## [Exercise aim]
In the following material, identify every line holding the string "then" and return it.

## [Provided data]
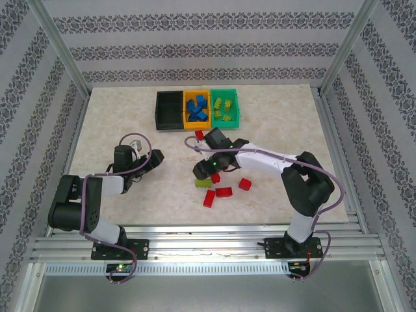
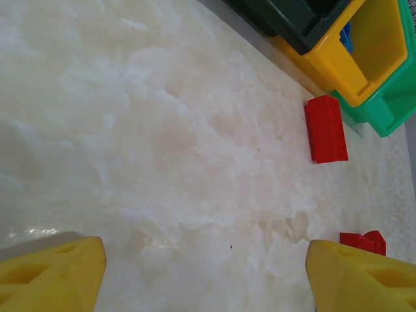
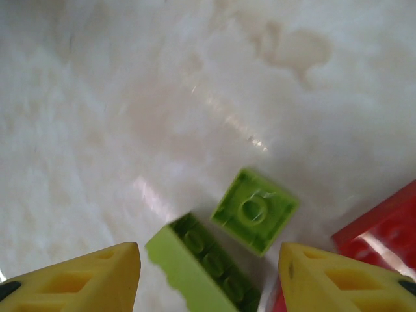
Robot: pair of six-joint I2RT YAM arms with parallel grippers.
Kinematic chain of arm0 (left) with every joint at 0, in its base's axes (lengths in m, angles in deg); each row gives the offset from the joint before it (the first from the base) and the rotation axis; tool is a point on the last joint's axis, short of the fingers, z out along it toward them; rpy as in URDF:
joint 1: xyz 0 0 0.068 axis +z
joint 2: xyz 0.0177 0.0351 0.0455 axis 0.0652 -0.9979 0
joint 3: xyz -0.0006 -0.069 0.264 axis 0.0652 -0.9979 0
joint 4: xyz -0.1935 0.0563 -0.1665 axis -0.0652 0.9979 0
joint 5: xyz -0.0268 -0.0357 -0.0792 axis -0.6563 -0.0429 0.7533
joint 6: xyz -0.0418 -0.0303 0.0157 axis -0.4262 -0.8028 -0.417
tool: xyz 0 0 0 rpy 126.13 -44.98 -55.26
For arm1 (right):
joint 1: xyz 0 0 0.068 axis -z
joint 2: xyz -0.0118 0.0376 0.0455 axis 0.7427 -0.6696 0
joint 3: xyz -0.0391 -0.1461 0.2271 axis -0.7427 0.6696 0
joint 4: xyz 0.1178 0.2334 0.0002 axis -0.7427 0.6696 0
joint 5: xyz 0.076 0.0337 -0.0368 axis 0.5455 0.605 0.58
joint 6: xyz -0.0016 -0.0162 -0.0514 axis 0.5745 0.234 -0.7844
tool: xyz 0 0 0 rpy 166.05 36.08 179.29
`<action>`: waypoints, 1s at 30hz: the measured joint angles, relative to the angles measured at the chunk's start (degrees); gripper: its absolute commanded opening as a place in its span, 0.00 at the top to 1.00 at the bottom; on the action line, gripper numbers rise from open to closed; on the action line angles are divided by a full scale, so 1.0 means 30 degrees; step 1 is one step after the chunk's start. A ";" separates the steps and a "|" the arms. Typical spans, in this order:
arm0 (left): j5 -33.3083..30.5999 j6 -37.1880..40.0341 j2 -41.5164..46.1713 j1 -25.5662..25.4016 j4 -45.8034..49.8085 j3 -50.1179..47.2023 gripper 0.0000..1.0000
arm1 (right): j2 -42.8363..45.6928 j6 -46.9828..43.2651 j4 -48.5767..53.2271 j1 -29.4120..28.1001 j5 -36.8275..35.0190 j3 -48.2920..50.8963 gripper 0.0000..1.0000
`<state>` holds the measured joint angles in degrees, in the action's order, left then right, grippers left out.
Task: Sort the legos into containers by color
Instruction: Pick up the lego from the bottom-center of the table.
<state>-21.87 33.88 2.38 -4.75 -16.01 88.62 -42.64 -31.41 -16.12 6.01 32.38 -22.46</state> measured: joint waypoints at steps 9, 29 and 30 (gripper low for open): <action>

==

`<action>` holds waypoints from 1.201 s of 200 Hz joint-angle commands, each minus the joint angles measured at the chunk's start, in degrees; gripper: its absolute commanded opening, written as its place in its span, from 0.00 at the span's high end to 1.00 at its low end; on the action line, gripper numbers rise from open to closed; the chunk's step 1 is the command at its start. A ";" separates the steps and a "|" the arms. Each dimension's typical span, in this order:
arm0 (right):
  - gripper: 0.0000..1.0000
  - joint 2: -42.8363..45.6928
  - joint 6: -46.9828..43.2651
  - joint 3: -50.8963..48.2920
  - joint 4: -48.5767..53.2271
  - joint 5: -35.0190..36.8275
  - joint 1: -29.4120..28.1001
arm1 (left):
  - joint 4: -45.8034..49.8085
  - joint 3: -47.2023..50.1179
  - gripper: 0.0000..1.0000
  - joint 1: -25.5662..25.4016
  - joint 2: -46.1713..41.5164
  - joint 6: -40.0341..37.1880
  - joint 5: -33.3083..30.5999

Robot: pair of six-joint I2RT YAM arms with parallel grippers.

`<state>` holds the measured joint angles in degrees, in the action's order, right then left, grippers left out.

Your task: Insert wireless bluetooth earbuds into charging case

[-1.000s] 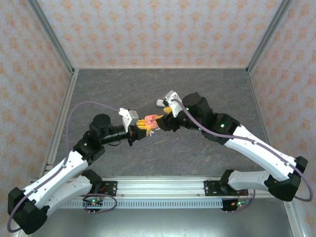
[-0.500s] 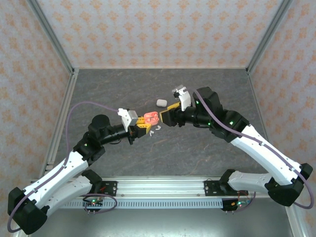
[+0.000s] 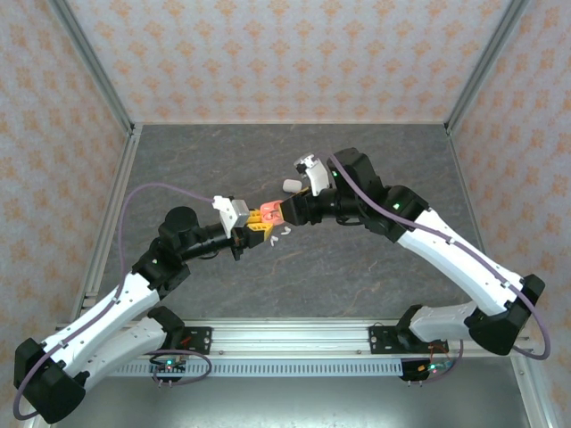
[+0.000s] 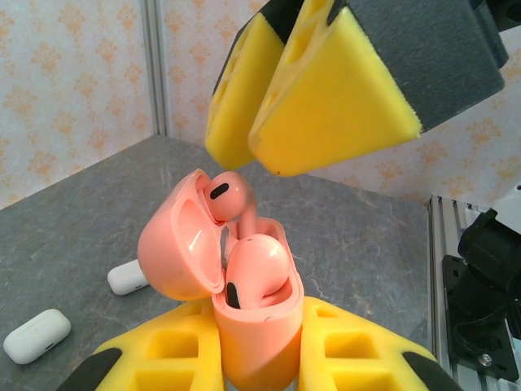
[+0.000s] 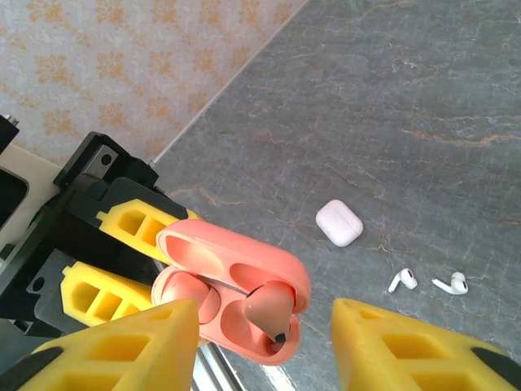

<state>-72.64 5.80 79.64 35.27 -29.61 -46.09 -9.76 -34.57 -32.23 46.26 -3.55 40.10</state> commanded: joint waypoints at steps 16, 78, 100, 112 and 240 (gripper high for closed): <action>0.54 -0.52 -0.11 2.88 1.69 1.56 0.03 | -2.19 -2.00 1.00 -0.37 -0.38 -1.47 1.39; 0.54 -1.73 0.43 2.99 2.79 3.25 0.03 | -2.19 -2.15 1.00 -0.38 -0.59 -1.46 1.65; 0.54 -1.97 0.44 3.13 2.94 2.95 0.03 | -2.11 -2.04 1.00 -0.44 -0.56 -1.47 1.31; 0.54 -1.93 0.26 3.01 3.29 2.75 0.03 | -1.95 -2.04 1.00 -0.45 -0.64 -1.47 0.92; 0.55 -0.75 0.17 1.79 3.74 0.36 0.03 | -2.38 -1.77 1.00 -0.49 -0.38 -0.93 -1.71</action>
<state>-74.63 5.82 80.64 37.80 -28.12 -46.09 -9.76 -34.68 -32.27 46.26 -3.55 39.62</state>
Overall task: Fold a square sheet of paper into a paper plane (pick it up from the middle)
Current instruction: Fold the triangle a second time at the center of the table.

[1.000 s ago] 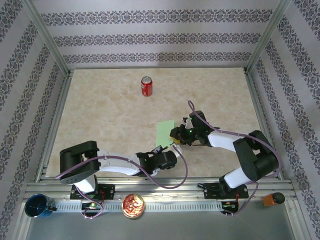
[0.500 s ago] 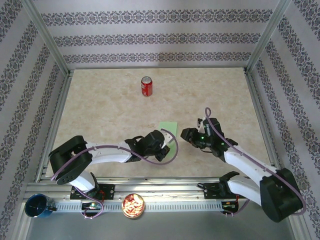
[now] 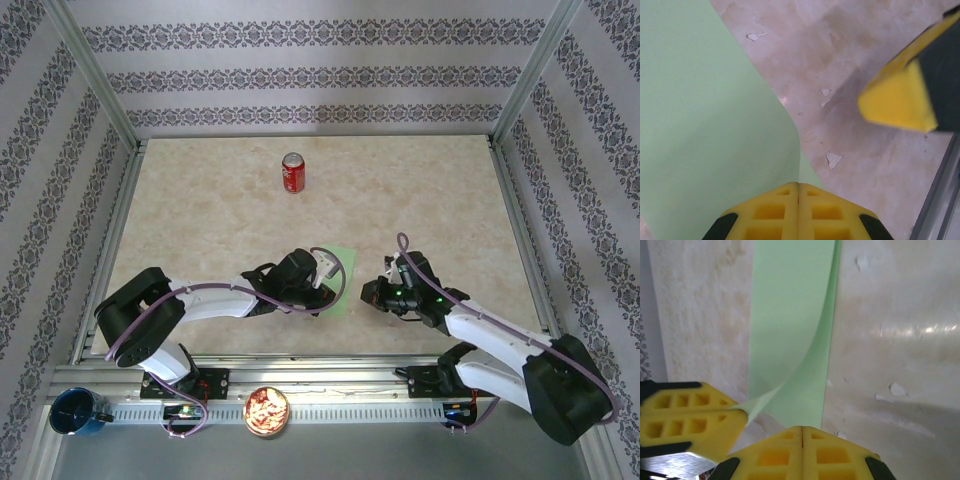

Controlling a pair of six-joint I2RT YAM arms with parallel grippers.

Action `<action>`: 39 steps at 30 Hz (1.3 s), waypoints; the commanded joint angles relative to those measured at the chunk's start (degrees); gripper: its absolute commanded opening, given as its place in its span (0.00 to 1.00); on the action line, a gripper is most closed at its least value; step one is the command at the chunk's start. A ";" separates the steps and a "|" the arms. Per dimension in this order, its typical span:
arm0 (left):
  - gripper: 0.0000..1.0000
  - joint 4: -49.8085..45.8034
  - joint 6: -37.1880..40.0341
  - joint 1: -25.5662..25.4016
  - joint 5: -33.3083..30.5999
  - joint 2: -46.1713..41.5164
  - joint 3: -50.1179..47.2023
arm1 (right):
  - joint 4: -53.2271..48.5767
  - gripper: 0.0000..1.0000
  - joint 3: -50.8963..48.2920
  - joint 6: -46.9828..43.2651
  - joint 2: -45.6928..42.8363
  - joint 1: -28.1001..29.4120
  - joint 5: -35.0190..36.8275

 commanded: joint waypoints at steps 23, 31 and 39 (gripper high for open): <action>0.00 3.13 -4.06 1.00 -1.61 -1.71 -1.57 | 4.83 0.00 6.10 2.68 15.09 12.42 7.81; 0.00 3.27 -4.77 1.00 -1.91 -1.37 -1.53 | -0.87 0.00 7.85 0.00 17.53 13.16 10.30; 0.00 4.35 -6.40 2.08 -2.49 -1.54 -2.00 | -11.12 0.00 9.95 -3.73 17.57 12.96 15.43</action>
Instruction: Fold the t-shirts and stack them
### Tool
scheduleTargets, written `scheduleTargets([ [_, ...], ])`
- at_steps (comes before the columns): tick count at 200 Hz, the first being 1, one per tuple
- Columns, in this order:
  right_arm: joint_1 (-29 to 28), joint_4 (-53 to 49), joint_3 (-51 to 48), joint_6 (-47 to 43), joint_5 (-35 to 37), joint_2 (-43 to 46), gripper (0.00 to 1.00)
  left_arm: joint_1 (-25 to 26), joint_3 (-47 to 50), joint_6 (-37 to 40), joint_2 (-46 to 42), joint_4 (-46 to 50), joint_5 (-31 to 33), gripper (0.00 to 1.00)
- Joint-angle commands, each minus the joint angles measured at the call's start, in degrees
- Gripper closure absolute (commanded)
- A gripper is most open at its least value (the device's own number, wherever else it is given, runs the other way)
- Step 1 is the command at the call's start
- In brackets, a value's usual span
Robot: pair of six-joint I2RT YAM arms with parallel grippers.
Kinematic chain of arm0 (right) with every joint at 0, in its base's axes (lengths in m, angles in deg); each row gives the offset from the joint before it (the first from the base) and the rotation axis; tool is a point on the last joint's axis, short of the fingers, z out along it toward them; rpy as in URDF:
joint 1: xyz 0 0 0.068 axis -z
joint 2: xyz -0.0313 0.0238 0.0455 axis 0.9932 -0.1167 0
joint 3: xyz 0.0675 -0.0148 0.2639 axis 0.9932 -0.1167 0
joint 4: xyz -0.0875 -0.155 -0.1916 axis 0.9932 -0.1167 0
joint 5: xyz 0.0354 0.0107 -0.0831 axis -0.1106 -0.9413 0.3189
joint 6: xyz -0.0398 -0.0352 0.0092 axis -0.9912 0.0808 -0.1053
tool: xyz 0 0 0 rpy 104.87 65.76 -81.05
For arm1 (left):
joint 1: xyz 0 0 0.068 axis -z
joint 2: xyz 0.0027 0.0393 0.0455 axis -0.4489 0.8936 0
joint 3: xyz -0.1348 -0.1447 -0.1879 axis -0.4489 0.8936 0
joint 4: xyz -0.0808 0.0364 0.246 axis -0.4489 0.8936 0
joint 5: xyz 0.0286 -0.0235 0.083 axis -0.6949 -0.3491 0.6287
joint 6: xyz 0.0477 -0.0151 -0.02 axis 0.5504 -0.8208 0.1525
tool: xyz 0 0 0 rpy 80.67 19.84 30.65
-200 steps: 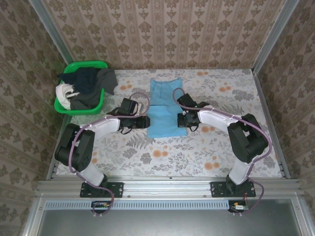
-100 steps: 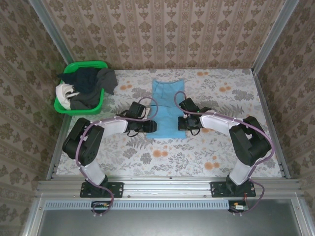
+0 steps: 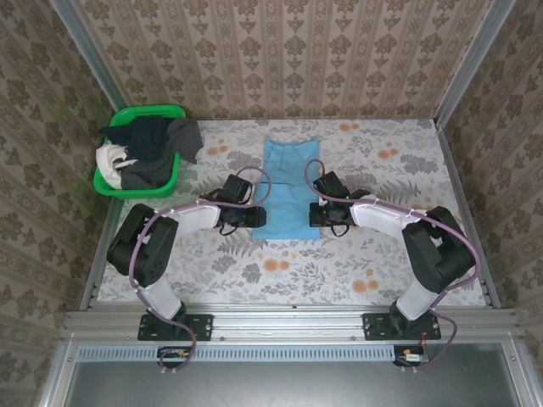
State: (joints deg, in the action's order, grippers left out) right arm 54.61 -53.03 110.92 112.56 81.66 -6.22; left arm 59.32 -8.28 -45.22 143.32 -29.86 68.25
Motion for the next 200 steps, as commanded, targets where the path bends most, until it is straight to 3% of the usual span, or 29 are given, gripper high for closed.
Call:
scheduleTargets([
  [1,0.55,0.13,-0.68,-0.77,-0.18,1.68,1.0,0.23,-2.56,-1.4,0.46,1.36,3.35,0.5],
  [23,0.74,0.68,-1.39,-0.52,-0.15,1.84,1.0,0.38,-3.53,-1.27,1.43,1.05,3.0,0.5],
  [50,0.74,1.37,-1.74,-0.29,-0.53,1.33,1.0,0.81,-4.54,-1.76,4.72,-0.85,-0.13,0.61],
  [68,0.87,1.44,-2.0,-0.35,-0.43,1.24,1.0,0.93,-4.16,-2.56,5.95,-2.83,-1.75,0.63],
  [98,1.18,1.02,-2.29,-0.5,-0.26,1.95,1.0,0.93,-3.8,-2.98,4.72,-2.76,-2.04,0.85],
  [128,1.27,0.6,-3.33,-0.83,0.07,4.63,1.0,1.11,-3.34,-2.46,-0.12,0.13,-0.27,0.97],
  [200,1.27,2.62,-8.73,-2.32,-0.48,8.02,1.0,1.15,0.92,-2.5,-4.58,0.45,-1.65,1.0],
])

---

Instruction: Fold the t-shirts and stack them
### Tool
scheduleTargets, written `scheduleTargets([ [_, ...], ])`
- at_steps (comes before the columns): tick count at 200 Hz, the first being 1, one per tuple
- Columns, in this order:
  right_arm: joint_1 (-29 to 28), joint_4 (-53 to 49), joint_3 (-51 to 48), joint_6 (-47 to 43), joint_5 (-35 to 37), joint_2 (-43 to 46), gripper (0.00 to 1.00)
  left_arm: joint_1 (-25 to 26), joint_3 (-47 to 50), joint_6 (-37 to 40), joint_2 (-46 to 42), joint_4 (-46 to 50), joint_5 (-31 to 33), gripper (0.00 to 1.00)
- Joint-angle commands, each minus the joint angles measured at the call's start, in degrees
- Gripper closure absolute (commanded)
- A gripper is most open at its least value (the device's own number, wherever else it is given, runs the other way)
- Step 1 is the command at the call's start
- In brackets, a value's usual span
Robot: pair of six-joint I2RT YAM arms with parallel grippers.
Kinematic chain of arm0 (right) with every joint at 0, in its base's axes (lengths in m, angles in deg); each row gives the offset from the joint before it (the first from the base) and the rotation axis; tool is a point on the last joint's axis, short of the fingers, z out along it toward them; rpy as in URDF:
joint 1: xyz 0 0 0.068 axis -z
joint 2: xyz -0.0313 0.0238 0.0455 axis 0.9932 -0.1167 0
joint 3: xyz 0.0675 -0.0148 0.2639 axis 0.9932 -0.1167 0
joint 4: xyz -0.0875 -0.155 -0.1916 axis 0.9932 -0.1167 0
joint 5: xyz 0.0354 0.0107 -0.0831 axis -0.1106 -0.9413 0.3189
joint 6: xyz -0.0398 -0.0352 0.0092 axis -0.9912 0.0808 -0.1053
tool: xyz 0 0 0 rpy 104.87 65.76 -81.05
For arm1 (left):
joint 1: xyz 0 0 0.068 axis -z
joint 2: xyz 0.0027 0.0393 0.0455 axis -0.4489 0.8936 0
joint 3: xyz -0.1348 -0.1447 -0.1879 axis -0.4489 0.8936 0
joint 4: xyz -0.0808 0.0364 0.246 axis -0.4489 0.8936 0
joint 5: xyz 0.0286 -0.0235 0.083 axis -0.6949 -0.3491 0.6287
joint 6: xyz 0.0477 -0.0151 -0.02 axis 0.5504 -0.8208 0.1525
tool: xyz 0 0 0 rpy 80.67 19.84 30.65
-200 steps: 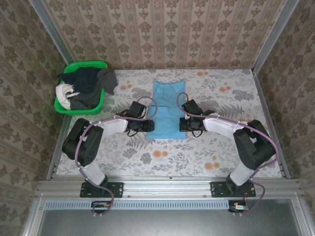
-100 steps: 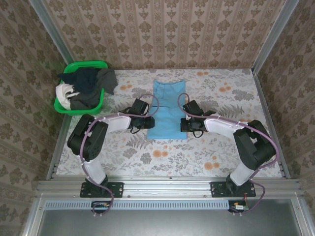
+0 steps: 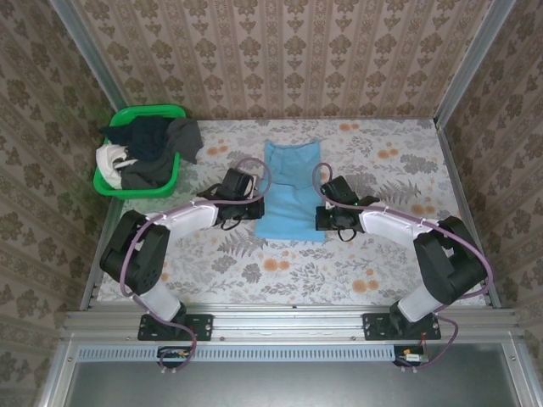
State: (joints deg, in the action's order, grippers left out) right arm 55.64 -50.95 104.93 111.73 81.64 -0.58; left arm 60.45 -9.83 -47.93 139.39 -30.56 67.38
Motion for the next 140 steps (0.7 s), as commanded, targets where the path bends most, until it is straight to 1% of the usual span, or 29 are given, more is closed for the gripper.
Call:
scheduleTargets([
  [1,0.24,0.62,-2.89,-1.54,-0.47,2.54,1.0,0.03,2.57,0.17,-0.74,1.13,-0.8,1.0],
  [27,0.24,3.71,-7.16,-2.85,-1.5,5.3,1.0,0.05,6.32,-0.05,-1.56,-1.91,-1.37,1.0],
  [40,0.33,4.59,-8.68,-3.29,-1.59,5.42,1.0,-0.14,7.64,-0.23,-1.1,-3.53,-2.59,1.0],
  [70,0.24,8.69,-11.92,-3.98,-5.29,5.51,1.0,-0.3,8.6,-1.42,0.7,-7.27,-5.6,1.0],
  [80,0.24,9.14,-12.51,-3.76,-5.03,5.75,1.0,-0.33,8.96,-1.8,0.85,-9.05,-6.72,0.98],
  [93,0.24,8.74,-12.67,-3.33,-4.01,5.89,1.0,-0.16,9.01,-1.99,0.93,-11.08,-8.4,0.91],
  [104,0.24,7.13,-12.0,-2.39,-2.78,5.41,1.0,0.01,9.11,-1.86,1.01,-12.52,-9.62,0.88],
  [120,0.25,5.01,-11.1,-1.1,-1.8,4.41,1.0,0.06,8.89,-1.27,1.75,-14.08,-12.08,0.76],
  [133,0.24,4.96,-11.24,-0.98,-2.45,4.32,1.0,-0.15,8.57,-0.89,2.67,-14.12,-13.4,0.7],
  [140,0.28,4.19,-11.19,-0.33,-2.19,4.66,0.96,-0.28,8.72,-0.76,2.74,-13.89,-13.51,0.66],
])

## [Task response]
`<state>` holds the measured joint angles in degrees, in the action's order, left then right, grippers left out.
`<state>` holds the measured joint angles in degrees, in the action's order, right then left, grippers left out.

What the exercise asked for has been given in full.